Una guerra Iran-Israele non è nell'orizzonte immediato
Tempo di lettura: 3 minuti“Una guerra tra Iran e Israele non è imminente”. Così Amos Harel su Haaretz. Cenno che conforta in mezzo a tanti segnali oscuri.
Il cronista israeliano accenna alla recente denuncia delle autorità iraniane, che affermano di aver sventato un complotto arabo-israeliano volto ad assassinare il generale Qassem Soleimani, guida carismatica delle Guardie rivoluzionarie, sminuendone la portata, nonostante la forma più che ufficiale dell’annuncio, ad opera del capo della divisione dell’intelligence del suddetto corpo militare.
Nonostante la gravità dell’accusa, dunque, per Harel non si intravede una guerra all’orizzonte immediato.
Certo la tensione si va accumulando da anni. E pesano le parole di Robert Malley, già funzionario di pregresse amministrazioni americane e presidente dell’International Crisis Group, che in un articolo pubblicato sulla rivista Foreign Affairs questa settimana ha scritto “che le condizioni per una guerra regionale [in Medio oriente] sono più mature di quanto non siano mai state negli ultimi anni”.
Ma, afferma Harel, tutto questo non si traduce “in un rischio immediato di una guerra che veda coinvolto Israele”. Ciò è vero per la parte iraniana, che nonostante tuoni contro Tel Aviv e abbia minacciato ritorsioni per i diversi attacchi israeliani contro obiettivi iraniani in Siria e Iraq, non è stata conseguente, date anche, secondo Harel, talune azioni preventive israeliane.
Ma anche dalla parte israeliana, secondo Harel, non si vedono segnali che indichino la preparazione di una guerra contro Teheran.
Israele è ora impegnata in un difficile passaggio volto a costruire un governo dopo un’elezione andata a vuoto e un’altra che non ha consegnato una maggioranza a nessuna coalizione.

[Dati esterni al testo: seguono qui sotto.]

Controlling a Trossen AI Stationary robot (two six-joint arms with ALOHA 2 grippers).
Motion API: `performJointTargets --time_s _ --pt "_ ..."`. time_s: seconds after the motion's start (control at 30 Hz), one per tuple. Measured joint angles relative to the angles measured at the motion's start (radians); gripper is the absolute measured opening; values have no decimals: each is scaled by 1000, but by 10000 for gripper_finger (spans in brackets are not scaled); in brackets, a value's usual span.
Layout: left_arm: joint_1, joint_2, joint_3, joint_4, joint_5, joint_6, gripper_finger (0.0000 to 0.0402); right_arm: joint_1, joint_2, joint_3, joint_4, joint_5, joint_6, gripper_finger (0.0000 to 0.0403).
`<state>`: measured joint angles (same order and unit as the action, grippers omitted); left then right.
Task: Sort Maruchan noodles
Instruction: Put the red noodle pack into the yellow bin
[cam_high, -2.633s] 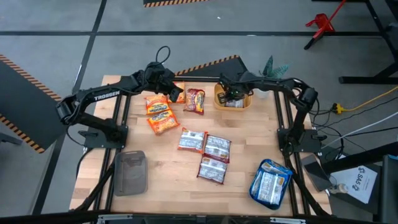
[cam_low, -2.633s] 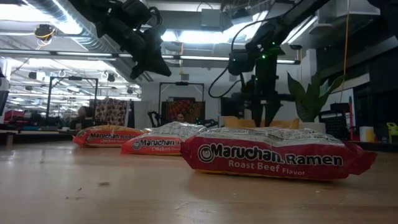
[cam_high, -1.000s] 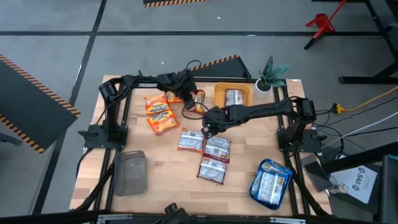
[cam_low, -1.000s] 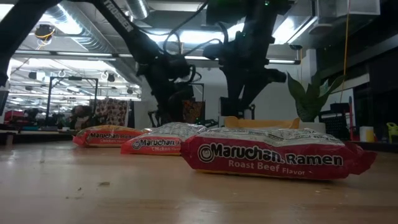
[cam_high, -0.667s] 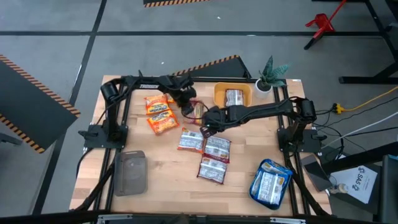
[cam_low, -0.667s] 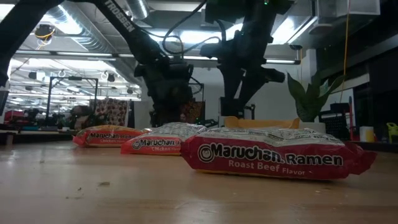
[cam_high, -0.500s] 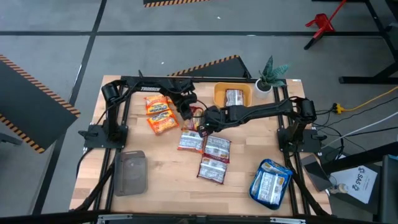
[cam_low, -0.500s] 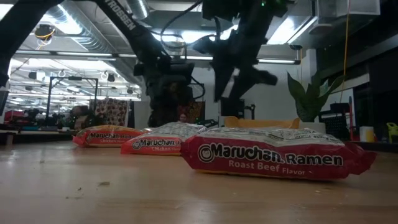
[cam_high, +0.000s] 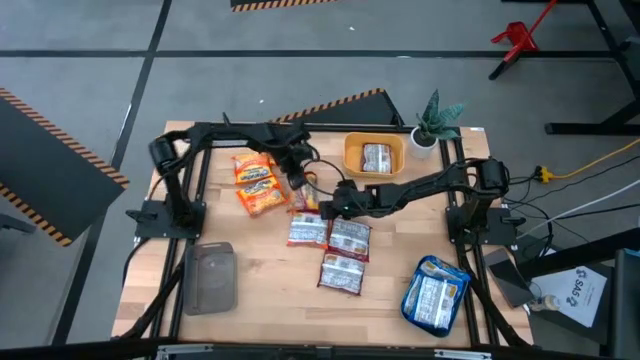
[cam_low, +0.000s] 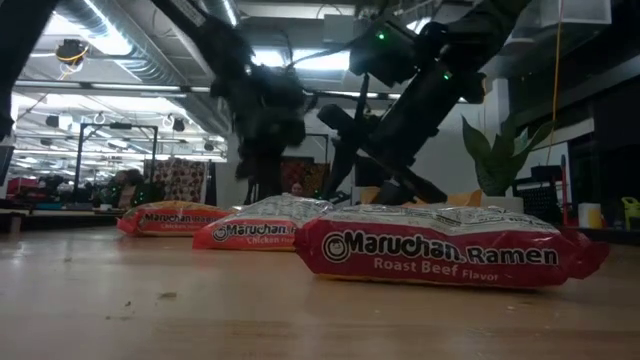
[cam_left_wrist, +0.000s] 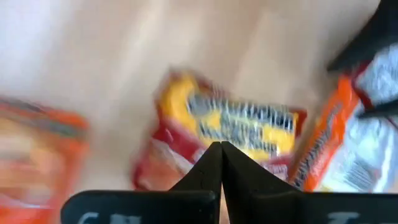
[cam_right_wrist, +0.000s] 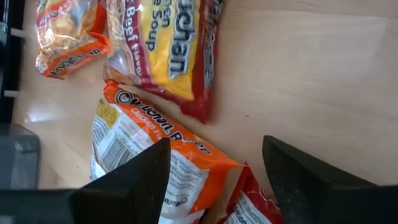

Sul punto, Harel nota che la spinta del presidente Reuven Rivlin per costruire un governo di unità nazionale tra i due partiti maggioritari, Likud e Kahol Lavan, è certamente motivata da ragioni di “sicurezza”, ma non si riferisce a un pericolo di una guerra con Teheran.
“La situazione in Medio Oriente è particolarmente complicata – conclude Harel -, ma non ci sono chiari segnali all’orizzonte che indicano una guerra immediata, tale da rovesciare tutti i calcoli politici”. Insomma, equilibrio incerto, ma il rischio di una catastrofe a breve sarebbe stato sventato.
Da qui anche le tante iniziative di distensione avviate in questi giorni, che abbiamo riferito in altre note.
Resta il pericolo, alimentato dalla denuncia iraniana, che certo è gravissima, nonostante i media d’Occidente non vi abbiano dato il giusto rilievo: derubricato a evento secondario, l’attentato, se riuscito, avrebbe sicuramente scatenato una reazione e quindi una guerra regionale.
Troppo rilevante l’importanza del personaggio, quasi venerato in Iran. Il suo assassinio sarebbe stato l’equivalente di quello di un Capo di Stato.
Secondo il capo dell’intelligence delle Guardie rivoluzionarie, Hojatoleslam Hossein Ta’eb, gli assassini, una cellula assoldata da servizi segreti stranieri, avrebbe dovuto colpire durante i giorni della Fatimiyya, una festività sciita.
Essi avrebbero progettato di comprare una casa presso un Hussainia – una sorta di cappella privata per cerimonie religiose proprie dell’islam sciita – appartenente al padre di Soleimani, quindi, scavato un tunnel sotterraneo, intendevano piazzare dell’esplosivo sotto il luogo di culto, da far detonare all’arrivo del generale.
La cellula terroristica è stata arrestata, e tutto è finito qui. Si spera che tali follie non si ripetano, al di là delle responsabilità vere o attribuite (ovviamente Harel è più che evasivo su un possibile mandato israeliano: giustamente, rimarcarlo produrrebbe solo nuove tensioni).
Intanto va registrato che l’Iraq è preda di convulsioni nuove: ne abbiamo dato notizia nella nota di ieri. Ci sono stati morti e feriti. Il vento della primavera araba ha ripreso a soffiare. Si spera che al martoriato popolo iracheno sia risparmiata una nuova tragica stagione. Hanno già dato, fin troppo.